SCREEN

SHE HATE ME

Stacy Willis













SHE HATE ME (R)

(2 stars)


Stars: Anthony Mackie, Kerry Washington, Ellen Barkin, Woody Harrelson


Director: Spike Lee


Details: Opens Friday



Way before the midway point in this movie about white collar crime and lesbians, one begins to wonder about the goings-on in Spike Lee's brain. It's as if he really wanted to do a social satire condemning huge swaths of American culture but couldn't artfully complete the job, so he distracted himself by creating witty scenes about lesbians having sex with a guy. Worse things have happened on film, surely. But few recently have left me as simultaneously amused and befuddled as She Hate Me.


The story appears to be a collision of two morality tales: Jack, a man employed by a corrupt pharmaceutical company, becomes the fall guy for a white-collar crime debacle after blowing the whistle. Suddenly broke, he reluctantly turns his apartment into a stud farm for a host of affluent lesbians who want babies, and who visit in groups to have sex with him for $10,000 each.


We gather that Jack (Anthony Mackie) is upset about the corruption in his company and is conflicted about his decision to sire babies for cash. If you stretch, you can see the construction of an overarching moral question in the making: Is everything business and is everything business amoral? But from there, we are jettisoned into a grab-bag of a show, where this theme is explored through maudlin dad-has-diabetes family scenes and aggravating statistics on black men in prison, somber moralizing about martyrdom and cartoon depictions of sperm, over-the-top depictions of an Italian-American mob family and simplistic jabs at the pharmaceutical industry, and the telling and retelling of a story about the night watchman at the Watergate Hotel. And always, back to sex with lesbians.


Yes, Jack spends a good bit of time washing down Viagra with Red Bull and impregnating 19 happy mothers-to-be. But he's surprisingly pensive about it. The comedy in these insemination scenes is actually the most successfully delivered of the film—the diverse characters among the lesbians make for a quirky series of bedroom experiences. Sure, there may be some unrealistic representations of how this sort of thing might occur, but then did I mention the cartoon sperm?

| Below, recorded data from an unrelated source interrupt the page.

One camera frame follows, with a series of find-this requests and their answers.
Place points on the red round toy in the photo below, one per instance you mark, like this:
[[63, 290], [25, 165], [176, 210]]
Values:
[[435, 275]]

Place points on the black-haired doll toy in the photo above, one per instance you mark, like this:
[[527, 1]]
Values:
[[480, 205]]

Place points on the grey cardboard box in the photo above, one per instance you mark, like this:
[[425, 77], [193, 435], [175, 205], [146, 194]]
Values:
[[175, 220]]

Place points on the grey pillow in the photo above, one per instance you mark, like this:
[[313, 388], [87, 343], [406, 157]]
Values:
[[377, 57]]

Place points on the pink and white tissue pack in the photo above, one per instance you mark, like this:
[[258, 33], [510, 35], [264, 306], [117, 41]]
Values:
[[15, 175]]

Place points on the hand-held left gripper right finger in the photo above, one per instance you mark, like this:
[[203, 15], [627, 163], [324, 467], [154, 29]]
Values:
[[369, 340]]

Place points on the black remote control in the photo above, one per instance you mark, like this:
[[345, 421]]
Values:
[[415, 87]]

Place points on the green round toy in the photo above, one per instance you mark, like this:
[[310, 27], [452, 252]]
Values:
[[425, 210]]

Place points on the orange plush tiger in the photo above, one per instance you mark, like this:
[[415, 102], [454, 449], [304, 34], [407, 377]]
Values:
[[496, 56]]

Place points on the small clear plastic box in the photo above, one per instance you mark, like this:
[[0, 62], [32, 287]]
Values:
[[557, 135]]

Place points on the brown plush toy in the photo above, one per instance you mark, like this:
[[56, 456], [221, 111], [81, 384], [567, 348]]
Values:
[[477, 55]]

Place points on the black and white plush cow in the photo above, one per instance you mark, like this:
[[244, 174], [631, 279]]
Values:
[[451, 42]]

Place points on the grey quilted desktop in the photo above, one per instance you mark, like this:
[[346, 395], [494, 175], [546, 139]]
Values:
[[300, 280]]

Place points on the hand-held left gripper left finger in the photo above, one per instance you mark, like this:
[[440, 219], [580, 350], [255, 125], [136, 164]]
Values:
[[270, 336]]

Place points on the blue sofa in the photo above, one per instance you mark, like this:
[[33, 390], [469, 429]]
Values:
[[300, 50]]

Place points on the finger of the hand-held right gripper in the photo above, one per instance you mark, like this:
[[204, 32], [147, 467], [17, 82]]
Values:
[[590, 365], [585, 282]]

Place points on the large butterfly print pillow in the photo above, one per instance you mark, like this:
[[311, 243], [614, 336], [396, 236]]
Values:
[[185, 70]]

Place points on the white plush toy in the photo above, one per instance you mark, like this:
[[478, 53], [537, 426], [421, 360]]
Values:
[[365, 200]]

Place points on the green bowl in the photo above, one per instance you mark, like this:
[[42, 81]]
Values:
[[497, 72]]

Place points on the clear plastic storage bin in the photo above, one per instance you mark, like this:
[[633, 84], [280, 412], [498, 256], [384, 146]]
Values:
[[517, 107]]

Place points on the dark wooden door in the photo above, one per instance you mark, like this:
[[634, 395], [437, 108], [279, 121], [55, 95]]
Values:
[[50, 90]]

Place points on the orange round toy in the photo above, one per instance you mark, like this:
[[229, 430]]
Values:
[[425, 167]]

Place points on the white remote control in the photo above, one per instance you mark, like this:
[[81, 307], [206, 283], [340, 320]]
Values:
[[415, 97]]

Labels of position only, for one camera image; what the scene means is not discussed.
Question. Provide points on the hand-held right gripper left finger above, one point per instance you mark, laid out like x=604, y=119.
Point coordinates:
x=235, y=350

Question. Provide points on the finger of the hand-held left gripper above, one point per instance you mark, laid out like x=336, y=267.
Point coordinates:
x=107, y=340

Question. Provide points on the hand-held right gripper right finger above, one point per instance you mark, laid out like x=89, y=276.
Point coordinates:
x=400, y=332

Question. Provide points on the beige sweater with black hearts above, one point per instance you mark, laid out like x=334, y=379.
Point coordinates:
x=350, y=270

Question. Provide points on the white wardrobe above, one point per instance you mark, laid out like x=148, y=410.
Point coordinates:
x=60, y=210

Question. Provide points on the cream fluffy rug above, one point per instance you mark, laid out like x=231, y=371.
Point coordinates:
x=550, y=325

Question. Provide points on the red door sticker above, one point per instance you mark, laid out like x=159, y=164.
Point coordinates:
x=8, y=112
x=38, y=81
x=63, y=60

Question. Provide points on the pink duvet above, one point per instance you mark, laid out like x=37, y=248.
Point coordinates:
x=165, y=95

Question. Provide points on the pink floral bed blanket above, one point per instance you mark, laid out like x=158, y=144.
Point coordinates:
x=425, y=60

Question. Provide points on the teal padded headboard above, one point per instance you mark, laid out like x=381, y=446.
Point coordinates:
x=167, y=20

You want to read into She Hate Me something about the brilliant social commentary of Spike Lee; you want to say there's some genius in knitting together Enron-inspired villainy with sexual politics, casting a giant moral shadow over everything.


But you find yourself wondering whether he just had a few incomplete ideas and chucked them in a pot with a bunch of headlines, and a sudden interest in lesbians, and called it a movie.